▶ Exercise instructions
This exercise calls for a copy of every line in the listing below that carries the word "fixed".

▶ Dataset content
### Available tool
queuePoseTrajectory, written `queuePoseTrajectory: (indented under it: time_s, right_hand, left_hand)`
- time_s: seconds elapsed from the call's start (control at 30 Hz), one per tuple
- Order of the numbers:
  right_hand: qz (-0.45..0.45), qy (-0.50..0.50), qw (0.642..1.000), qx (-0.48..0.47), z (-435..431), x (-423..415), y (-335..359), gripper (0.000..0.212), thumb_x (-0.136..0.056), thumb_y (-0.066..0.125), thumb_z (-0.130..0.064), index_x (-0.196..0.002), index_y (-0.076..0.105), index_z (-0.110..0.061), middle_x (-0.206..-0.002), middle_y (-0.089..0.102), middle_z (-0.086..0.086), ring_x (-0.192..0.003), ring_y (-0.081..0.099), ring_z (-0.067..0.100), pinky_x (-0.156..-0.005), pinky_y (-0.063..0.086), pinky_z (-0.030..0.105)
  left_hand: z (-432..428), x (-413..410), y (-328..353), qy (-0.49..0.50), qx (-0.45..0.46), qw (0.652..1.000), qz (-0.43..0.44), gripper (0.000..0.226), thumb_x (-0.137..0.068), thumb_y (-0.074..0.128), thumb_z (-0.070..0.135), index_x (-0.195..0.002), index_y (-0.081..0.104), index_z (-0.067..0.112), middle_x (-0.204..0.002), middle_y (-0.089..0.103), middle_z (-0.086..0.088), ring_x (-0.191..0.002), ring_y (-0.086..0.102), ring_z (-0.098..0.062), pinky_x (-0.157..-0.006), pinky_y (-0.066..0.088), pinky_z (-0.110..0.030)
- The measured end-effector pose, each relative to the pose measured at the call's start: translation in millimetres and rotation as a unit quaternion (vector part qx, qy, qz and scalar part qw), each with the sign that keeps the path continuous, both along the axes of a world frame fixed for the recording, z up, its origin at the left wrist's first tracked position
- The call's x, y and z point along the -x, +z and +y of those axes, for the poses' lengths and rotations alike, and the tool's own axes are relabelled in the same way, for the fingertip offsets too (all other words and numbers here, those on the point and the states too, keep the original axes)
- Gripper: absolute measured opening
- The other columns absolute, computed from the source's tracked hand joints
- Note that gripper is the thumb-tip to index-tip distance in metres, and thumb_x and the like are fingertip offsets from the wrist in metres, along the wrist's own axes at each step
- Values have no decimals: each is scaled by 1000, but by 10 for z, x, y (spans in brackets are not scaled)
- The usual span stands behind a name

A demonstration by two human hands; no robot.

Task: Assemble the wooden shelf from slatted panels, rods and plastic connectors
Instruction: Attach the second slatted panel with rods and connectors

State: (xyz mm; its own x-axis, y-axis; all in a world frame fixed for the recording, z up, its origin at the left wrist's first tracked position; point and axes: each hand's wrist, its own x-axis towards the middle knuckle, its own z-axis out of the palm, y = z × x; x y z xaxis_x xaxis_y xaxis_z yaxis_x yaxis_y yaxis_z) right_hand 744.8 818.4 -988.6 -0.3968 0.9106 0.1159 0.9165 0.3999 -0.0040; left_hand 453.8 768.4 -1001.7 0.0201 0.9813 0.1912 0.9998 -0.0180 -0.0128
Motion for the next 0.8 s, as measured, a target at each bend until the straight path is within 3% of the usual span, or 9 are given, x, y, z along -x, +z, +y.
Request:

▶ Your response
- The measured end-effector pose, each relative to the pose measured at the call's start: translation in millimetres and rotation as a unit quaternion (vector part qx, qy, qz and scalar part qw), each with the sign that keeps the path continuous, both along the axes of a world frame fixed for the recording, z up, its origin at the left wrist's first tracked position
State: (xyz mm; its own x-axis, y-axis; all in a world frame fixed for the recording, z up, its origin at the left wrist's first tracked position; point and axes: each hand's wrist, its own x-axis towards the middle knuckle, its own z-axis out of the palm, y = z × x; x y z xaxis_x xaxis_y xaxis_z yaxis_x yaxis_y yaxis_z) right_hand 744.8 818.4 -988.6 -0.3968 0.9106 0.1159 0.9165 0.3999 -0.0040; left_hand 453.8 768.4 -1001.7 0.0201 0.9813 0.1912 0.9998 -0.0180 -0.0128

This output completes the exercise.